IHC staining of PDACs were performed using the standard streptavidin-biotin-peroxidase procedure. MMR IHC antibodies included MLH1 (Ventana, clone M1), MSH2 (Cell Marque, clone G219.1129), MSH6 (Ventana, clone 44), and PMS2 (BD Biosciences, clone A16.4). Detection systems were Bond Polymer Refine Detection (Newcastle Upon Tyne, UK) for MLH1 and PMS2, and iVIEW DAB Detection Kit (Roche Diagnostics, Indianapolis, IN) for MSH2 and MSH6. Tumors showing total absence of nuclear staining, with adjacent benign tissue showing nuclear staining, were scored as negative for expression of that protein. An experienced pathologist at MSKCC (JS) interpreted the histopathology and IHC results.

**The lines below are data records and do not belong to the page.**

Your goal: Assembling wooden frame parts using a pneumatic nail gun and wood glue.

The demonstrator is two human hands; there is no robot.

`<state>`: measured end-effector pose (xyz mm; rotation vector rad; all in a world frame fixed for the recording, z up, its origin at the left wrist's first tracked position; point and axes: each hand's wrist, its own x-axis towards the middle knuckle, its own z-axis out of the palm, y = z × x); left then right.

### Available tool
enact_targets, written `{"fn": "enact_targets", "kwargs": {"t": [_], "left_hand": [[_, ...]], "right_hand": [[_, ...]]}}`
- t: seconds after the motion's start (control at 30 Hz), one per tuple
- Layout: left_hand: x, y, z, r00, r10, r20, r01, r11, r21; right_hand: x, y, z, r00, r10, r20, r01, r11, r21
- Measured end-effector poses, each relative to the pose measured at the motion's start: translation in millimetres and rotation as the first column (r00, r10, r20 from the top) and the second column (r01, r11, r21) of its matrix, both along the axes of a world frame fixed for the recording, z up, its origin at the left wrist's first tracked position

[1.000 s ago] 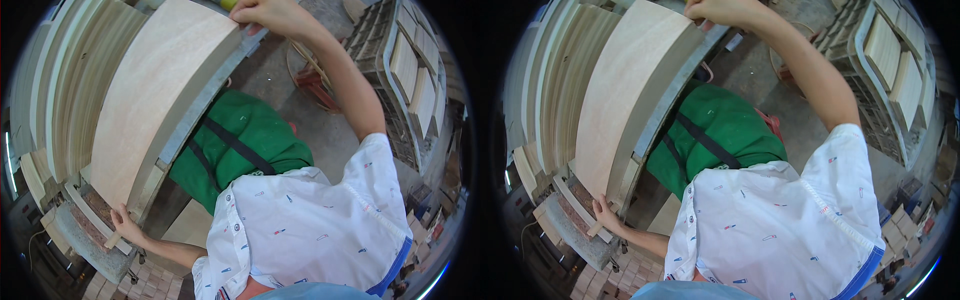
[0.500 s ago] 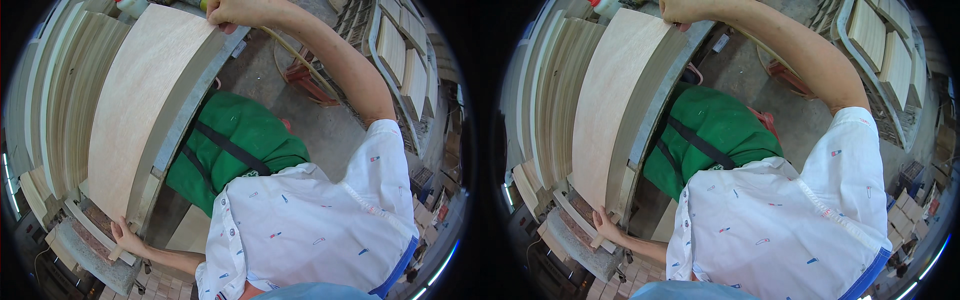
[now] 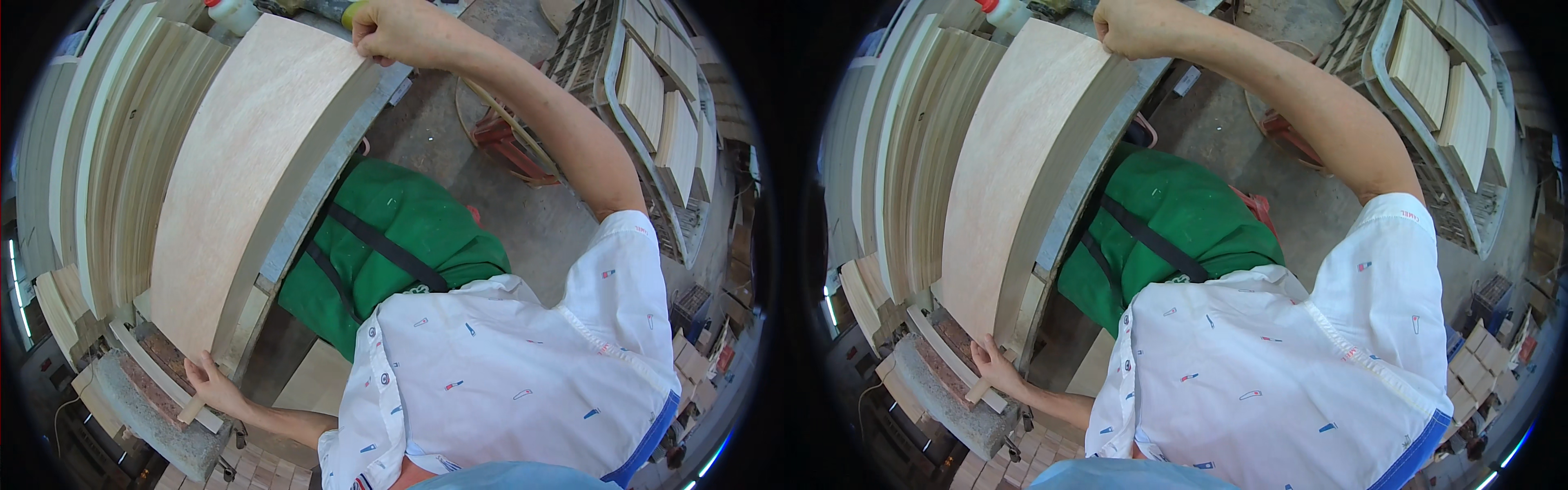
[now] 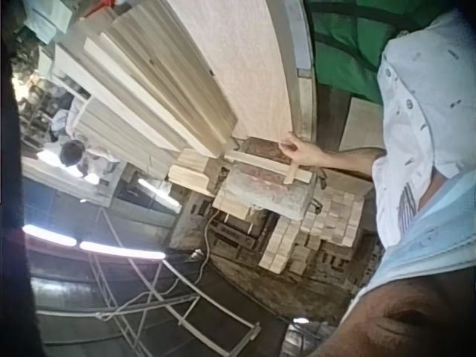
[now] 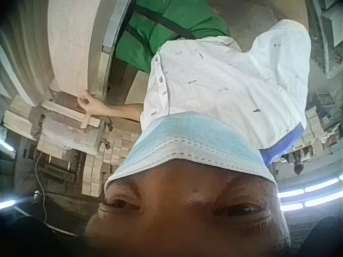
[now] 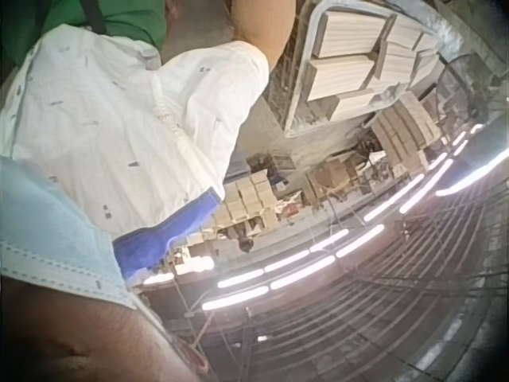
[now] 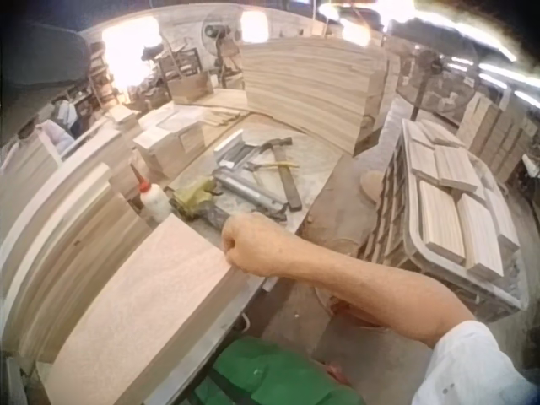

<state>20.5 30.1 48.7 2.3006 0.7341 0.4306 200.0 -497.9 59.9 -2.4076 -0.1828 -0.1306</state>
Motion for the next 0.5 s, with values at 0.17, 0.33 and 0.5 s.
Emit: {"fn": "enact_targets", "kwargs": {"t": [0.17, 0.33, 0.5], "left_hand": [[65, -136, 11, 0.873, -0.487, -0.005, 0.464, 0.829, 0.312], [135, -296, 3, 0.28, -0.96, -0.011, 0.84, 0.239, 0.486], [167, -334, -6, 0.213, -0.976, -0.033, 0.837, 0.165, 0.522]], "right_hand": [[2, -5, -11, 0.984, 0.012, -0.18, -0.007, 1.0, 0.028], [2, 0, -10, 0.996, 0.026, -0.082, -0.024, 0.999, 0.021], [3, 2, -7, 0.994, 0.02, -0.106, -0.018, 1.0, 0.023]]}}
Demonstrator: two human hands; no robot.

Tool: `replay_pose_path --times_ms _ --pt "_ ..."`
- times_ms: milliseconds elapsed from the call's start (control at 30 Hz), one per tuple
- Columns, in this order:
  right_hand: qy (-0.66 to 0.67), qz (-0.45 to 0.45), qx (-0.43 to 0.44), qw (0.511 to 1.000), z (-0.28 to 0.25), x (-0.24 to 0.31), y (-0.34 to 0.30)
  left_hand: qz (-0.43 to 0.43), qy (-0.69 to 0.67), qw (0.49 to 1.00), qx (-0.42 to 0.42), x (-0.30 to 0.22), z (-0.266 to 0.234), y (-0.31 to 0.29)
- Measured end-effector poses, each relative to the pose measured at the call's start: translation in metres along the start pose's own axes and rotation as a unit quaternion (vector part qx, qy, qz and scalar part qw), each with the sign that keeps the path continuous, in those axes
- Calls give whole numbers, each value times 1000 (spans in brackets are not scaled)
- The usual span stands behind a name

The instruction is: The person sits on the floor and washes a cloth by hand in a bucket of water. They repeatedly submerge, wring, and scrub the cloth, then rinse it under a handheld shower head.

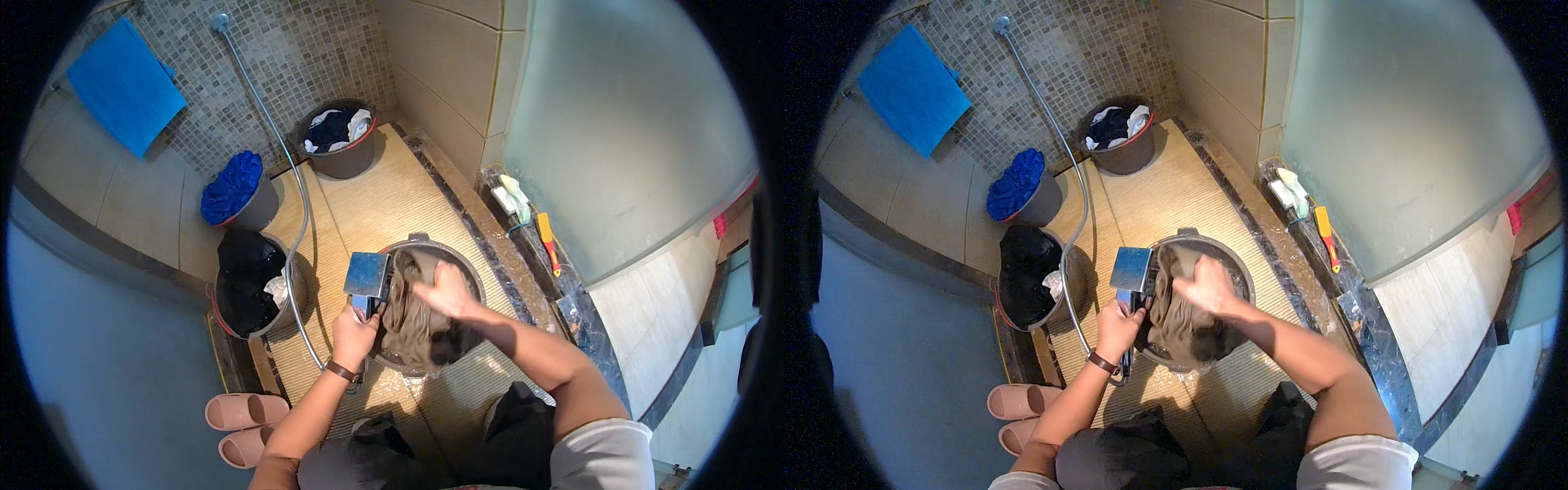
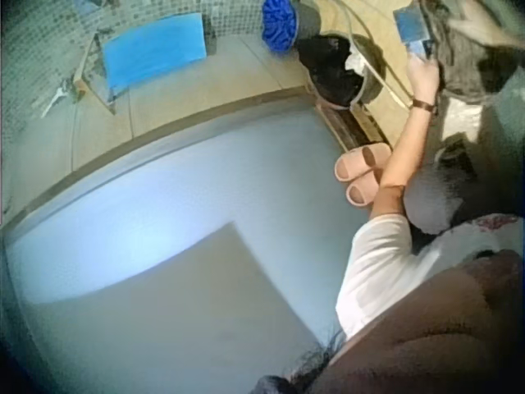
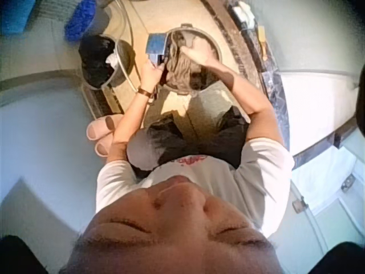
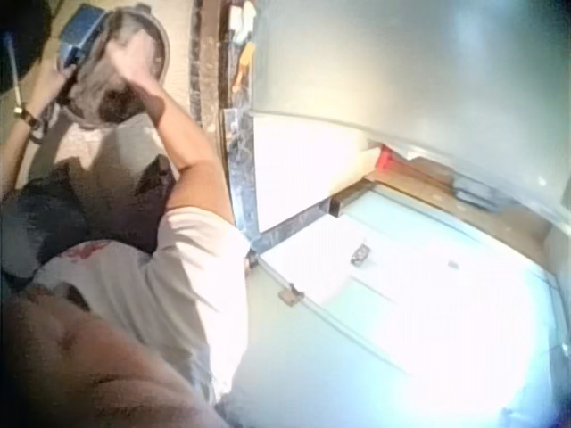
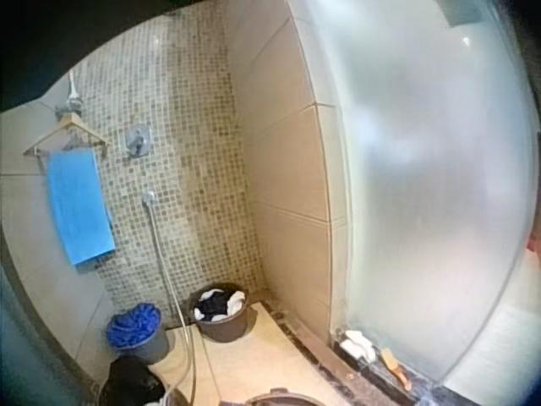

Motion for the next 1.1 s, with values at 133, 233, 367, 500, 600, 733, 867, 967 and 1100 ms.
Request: replay_pose_path --times_ms 133,233,367,500,600,733,867,967,1100 --pt "-194 -257 -66 944 24 34 -57 2 -10 1000 6 0 5 -2" --pt "-223 -233 -69 944 52 33 -62 -5 -32 999 12 8 17 -4" --pt "-304 -248 -90 915 86 15 -49 4 -6 999 41 7 29 0" --pt "-211 -293 -155 919 87 -9 -34 23 13 998 56 -2 35 7" --pt "-59 -330 -121 934 64 -4 -20 18 8 998 51 3 36 12" --pt "-136 -411 -119 894 43 0 6 4 -5 999 50 -8 32 16" --pt "-254 -371 -87 889 31 11 13 7 -14 999 39 -19 11 16" --pt "-271 -292 -133 908 16 12 -10 -58 -167 982 61 -18 9 15" --pt "-127 -245 -284 918 -21 44 -68 -39 -222 972 64 -34 13 16"
Point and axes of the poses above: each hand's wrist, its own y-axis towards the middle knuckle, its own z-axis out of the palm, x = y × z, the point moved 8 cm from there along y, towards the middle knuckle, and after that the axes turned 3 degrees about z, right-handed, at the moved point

MSI analysis was performed using either the five microsatellite loci (BAT-25, BAT-26, NR-21, NR-24, and MONO-27) by PCR reaction or MSIsensor analysis. With MSI PCR testing, fluorescently labeled products were detected and sized by capillary electrophoresis. Microsatellite instability at ≥ 2 loci was defined as MSI-H, instability at a single locus was defined as MSI-L, and no instability at any of the loci tested was defined as MSS. MSIsensor interrogated the length distribution of all genomic microsatellite loci included in the MSK-IMPACT capture region across tumor and matched normal(12 (link)). MSI-H was defined as >10% of the microsatellite loci showing microsatellite instability.